Pero es esta actitud de reforma la que Portugal, España e Italia deben cincelar con fe,
sin la cual no seria posible el triunfo práctico de cualquier empresa difícil. Porque sin
ella, ¿qué somos? Nada más que sombras vacilantes en un escenario de dudas,
incapaces de la más mínima hazaña.
Como criticó Mazzini a los Carbonarios, es un error vital las asociaciones políticas
carentes de fe, siendo el más fecundo de los principios para edificar, bandera suprema
de todos los acontecimientos. La fe es la unidad para la acción política, la fe es
entrega, confianza. La simple negación no puede actuar como arma.

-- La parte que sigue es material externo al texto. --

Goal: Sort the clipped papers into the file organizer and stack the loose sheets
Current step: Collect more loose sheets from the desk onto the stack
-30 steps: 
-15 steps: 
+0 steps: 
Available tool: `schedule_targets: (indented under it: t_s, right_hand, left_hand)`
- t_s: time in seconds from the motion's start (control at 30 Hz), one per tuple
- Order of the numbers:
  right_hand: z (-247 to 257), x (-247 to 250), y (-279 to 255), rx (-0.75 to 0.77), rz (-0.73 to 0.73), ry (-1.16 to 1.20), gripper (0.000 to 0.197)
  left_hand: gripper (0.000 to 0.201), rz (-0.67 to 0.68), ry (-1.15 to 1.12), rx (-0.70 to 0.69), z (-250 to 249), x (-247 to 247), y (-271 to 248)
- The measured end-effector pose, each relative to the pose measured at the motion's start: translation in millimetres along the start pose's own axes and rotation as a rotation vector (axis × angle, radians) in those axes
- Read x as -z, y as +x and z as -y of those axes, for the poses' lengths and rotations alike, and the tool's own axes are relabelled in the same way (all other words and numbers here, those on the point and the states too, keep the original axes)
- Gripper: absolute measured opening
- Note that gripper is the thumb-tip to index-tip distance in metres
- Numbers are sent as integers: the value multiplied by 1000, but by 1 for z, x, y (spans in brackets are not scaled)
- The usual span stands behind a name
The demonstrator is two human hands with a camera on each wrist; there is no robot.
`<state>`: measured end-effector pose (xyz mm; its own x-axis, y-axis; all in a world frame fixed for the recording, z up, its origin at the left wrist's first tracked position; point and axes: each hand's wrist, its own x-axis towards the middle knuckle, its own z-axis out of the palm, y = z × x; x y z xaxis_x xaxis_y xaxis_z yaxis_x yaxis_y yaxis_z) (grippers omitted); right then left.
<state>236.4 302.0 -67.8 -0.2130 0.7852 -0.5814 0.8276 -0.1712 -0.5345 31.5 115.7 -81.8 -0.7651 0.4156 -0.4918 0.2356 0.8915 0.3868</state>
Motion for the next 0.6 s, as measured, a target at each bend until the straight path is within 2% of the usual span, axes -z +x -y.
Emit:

Por ahora, esta es una tendencia muda, puro silencio sepulcral, ignorada por la
multitud indiferente; sin embargo, el inexorable avance del tiempo la elevará desde
las sombras, otorgándole la importancia histórica que merecen estos tres países.
Todas las grandes empresas las inician los hombrecitos ignorados del pueblo, sin otra
potencia de ser que la fe y la voluntad.